◆ WHAT THE TASK REQUIRES
Without the pictures, repeat all of the data exactly as it appears below.
--- SOURCE MATERIAL Enclosed Below ---
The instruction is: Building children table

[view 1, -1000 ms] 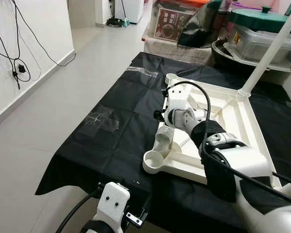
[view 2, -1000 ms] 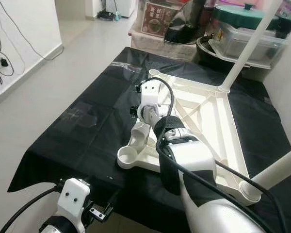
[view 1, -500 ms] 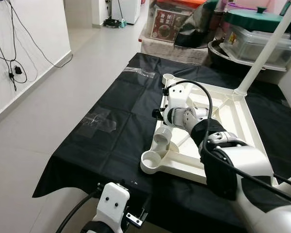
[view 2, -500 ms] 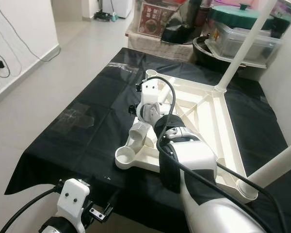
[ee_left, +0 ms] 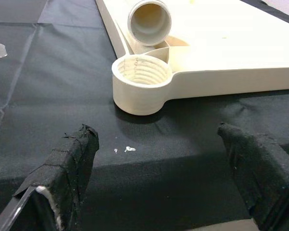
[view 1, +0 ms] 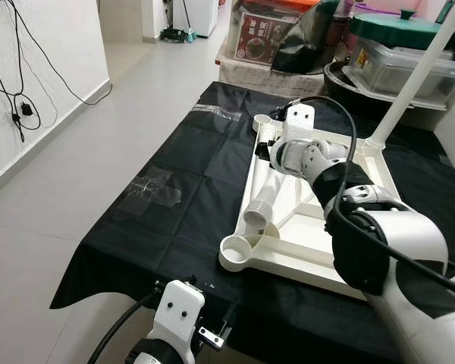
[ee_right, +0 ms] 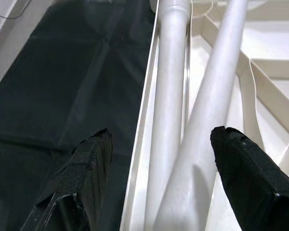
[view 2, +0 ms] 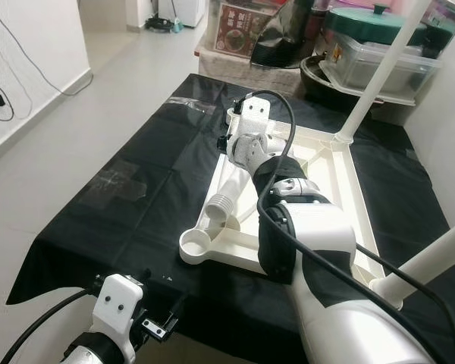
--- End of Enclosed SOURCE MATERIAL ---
◆ SOLUTION FOR THIS EXERCISE
The instruction is: Building children table

[view 1, -1000 ms] 
[view 2, -1000 ms] 
[view 1, -500 ms] 
[view 2, -500 ms] 
[ee_left, +0 ms] 
[view 1, +0 ms] 
[ee_right, +0 ms] 
[view 2, +0 ms] 

No further work remains on the exercise.